Internamente, segregada pela vontade teocrática
dos reis, via lutarem duas correntes apontadas por Guilherme de Torre:
uma, censória e europista; outra, casticista ou apologética
a dominar, tempos em fora, até os fins do século dezenove,
até ao tempo da chamada geração de 98.
Externamente, o golpe de graça no poderio espanhol
foi dado, diz Vossler, pelo racionalismo francês, pelo espírito
de independência da Baixa Alemanha, e pelo gênio comercial
dos ingleses.
Foram essas forças que, manejando a história e misturando tintas, coraram a imagem da Espanha num retrato de caricatura, que fez subir e erguer-se, entre a península e o continente, uns Pirineus morais mais altos do que os Pirineus orográficos, divisores de uma espécie de Antieuropa.
Quando a geração de 98 começou
a preparar a integração que metesse o ritmo do Ocidente
na terra de Cervantes, já o mundo de Descartes, Kant, Marx,
Nietzsche, estava perdendo a cadência, intoxicado e febril,
eivado de prussianização e anti-prussianismo, de proletização
e reacionismo, desencontrado e trágico após 1914, a
desfiar amargamente as horas letais de uma civilizaçãozinha
de homúnculos.
Ao ruir das superestruturas, valem os alicerces nacionais.
Abalada a Europa, cismicamente, nestes últimos trinta anos,
ela soprou sobre Espanha o calor dissolvente dos tempos. Esta,
mal iniciada a participação, tornou a recolher-se
aos limites. Se o saxão é individualista, o ibérico
é personalista e mergulha-se num caldo de simesmice. Ao
cometer o esforço de se adaptar à análise
continental, Espanha, emergindo de uma síntese arruinada,
recebeu da Europa um vento bravo de incontinência, um vento
áspero de esquerda, que picou excitantemente a epiderme
de Quixote, provocando-lhe o corpo a substância medieval.
Abria-se a Espanha Virgem à semente do século numa
hora agitada, em que o mundo se polarizava à direita e
à esquerda, sob as vistas policiantes do Império
Saxônio.
7. Europismo e casticismo
Guilherme de Torre, analisando as duas direções
da inteligência ibérica - a europista e a casticista
- diz que todo espanhol traz dentro de si, hereditária e
inalienável, uma secessão, essenciada com o que Fidelino
Figueiredo chamou de filipismo e anti-filipismo: intolerância
impositiva e reação libertária. Como protótipo
da divisão íntima, Torre apresenta Unamuno, que dizia
trazer dentro de si, em perpétua discórdia um carlista
e um liberal, um crente e um racionalista.

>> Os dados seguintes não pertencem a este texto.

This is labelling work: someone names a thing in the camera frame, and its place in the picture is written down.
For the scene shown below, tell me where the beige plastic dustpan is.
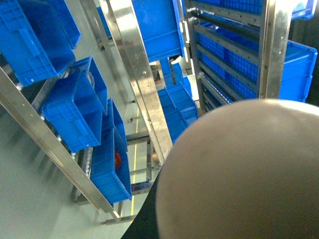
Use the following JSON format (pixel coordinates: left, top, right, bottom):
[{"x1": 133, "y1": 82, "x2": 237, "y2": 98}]
[{"x1": 156, "y1": 100, "x2": 319, "y2": 239}]

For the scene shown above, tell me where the steel flow rack shelf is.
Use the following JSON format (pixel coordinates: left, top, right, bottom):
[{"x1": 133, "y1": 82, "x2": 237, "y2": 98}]
[{"x1": 0, "y1": 0, "x2": 319, "y2": 226}]

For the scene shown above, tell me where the blue bin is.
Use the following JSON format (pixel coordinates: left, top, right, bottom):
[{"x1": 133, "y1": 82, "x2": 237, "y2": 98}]
[
  {"x1": 132, "y1": 0, "x2": 184, "y2": 62},
  {"x1": 0, "y1": 0, "x2": 81, "y2": 87},
  {"x1": 90, "y1": 98, "x2": 132, "y2": 204},
  {"x1": 42, "y1": 55, "x2": 108, "y2": 153},
  {"x1": 279, "y1": 40, "x2": 318, "y2": 102}
]

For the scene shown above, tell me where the blue bin front centre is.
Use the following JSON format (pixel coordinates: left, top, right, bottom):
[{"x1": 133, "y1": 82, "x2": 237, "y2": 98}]
[{"x1": 42, "y1": 55, "x2": 108, "y2": 153}]

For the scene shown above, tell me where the blue bin left rear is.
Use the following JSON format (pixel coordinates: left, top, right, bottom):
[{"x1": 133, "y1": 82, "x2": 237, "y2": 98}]
[{"x1": 132, "y1": 0, "x2": 184, "y2": 62}]

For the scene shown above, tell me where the blue bin behind centre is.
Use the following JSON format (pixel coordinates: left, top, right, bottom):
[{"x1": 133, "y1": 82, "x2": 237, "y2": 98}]
[{"x1": 0, "y1": 0, "x2": 81, "y2": 87}]

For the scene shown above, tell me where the blue bin far right rear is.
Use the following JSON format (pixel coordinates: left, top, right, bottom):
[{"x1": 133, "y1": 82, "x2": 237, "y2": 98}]
[{"x1": 279, "y1": 40, "x2": 318, "y2": 102}]

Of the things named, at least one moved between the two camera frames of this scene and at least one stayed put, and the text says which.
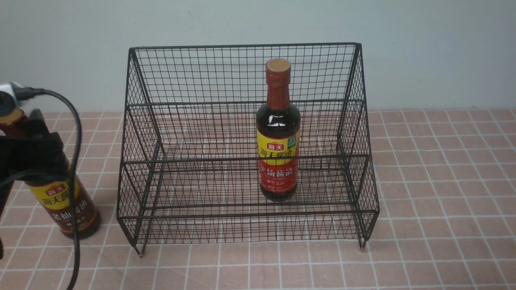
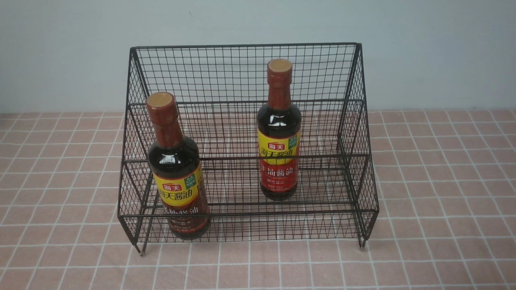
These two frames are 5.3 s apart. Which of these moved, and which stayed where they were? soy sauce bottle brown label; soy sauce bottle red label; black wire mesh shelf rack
Moved: soy sauce bottle brown label
Stayed: black wire mesh shelf rack; soy sauce bottle red label
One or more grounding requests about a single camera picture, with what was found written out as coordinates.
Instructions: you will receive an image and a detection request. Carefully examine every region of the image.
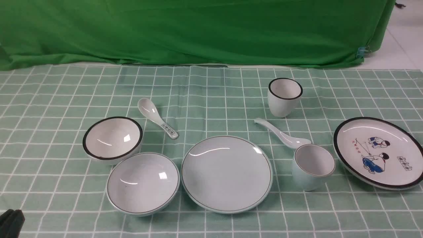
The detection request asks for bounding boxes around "pale blue bowl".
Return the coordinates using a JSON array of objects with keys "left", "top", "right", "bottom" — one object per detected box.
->
[{"left": 106, "top": 152, "right": 181, "bottom": 217}]

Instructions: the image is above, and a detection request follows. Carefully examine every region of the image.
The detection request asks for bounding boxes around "white bowl black rim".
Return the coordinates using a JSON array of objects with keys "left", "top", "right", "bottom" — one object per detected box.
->
[{"left": 83, "top": 116, "right": 144, "bottom": 165}]

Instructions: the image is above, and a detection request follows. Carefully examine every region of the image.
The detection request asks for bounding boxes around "pale blue cup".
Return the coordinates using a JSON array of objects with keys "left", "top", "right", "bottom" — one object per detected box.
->
[{"left": 291, "top": 144, "right": 336, "bottom": 191}]

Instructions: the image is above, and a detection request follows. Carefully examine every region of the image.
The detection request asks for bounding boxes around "pale blue plate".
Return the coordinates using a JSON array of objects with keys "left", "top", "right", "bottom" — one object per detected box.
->
[{"left": 181, "top": 135, "right": 274, "bottom": 214}]

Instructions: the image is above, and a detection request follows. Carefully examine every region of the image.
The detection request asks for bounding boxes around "white spoon patterned handle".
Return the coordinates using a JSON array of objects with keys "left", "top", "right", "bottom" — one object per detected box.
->
[{"left": 138, "top": 98, "right": 179, "bottom": 139}]

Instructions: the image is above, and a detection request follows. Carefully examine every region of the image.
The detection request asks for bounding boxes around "white cup black rim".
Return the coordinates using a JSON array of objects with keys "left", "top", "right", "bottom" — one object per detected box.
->
[{"left": 267, "top": 77, "right": 303, "bottom": 118}]

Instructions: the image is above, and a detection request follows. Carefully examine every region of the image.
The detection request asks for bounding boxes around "blue clip on backdrop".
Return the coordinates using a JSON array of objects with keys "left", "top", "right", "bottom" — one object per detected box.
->
[{"left": 356, "top": 47, "right": 367, "bottom": 59}]

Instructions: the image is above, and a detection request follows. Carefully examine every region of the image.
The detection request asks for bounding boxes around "plain white spoon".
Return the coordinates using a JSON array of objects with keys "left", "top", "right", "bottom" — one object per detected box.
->
[{"left": 254, "top": 118, "right": 312, "bottom": 149}]

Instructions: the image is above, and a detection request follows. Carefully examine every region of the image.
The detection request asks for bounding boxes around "green backdrop cloth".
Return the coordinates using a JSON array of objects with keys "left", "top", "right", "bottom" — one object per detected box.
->
[{"left": 1, "top": 0, "right": 395, "bottom": 70}]

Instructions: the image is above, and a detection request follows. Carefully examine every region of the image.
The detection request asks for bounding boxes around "white plate with cartoon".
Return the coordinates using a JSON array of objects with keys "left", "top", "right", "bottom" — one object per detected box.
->
[{"left": 333, "top": 117, "right": 423, "bottom": 191}]

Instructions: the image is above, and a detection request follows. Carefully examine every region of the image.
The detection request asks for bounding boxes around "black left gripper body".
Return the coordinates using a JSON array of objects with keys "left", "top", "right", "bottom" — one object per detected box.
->
[{"left": 0, "top": 209, "right": 25, "bottom": 238}]

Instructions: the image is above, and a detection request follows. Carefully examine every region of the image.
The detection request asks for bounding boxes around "green checkered tablecloth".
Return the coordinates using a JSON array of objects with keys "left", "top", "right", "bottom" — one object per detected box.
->
[{"left": 0, "top": 64, "right": 422, "bottom": 238}]

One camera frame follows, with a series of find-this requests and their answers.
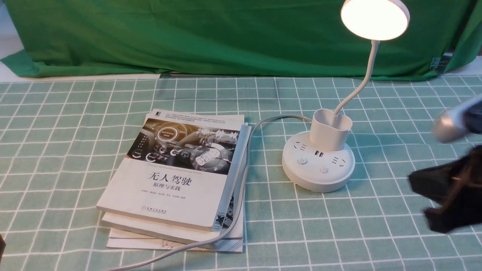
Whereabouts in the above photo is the green backdrop cloth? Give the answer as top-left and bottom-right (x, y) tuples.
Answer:
(1, 0), (482, 82)

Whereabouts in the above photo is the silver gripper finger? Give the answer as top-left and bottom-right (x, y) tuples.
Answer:
(433, 94), (482, 143)

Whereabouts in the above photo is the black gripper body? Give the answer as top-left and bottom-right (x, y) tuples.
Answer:
(408, 145), (482, 234)

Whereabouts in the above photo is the white book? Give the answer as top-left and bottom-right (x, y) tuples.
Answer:
(100, 122), (252, 245)
(102, 202), (245, 253)

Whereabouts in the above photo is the dark object at left edge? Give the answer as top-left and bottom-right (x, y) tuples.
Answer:
(0, 235), (6, 262)

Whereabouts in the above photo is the top book self-driving cover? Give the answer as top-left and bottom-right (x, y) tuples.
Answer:
(96, 109), (246, 231)

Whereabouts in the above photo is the white lamp power cable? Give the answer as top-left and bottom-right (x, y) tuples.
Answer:
(104, 115), (314, 271)

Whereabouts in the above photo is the green checkered tablecloth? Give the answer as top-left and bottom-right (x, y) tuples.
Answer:
(0, 75), (481, 271)

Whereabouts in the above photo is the bottom white book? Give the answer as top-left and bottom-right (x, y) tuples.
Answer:
(102, 202), (245, 253)

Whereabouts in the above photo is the middle white book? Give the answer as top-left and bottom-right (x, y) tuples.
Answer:
(100, 122), (252, 245)

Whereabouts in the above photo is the metal clip on backdrop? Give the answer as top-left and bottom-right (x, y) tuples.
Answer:
(430, 52), (453, 74)

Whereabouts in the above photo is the white desk lamp with sockets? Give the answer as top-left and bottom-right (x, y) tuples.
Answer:
(282, 0), (411, 193)

"Dois hemisférios, diz Torre, se disputam
ancestralmente meu ser, como o de todo indivíduo nascido
entre os Pirineus e o Estreito".
8. O tempo europeu
Fala-se em decadência de Espanha. O que houve, porém, foi uma "estação" de quem não quis subir a colina seguinte, uma parada no tempo, como intramuração e caramujismo, de um povo que se recusou europizar.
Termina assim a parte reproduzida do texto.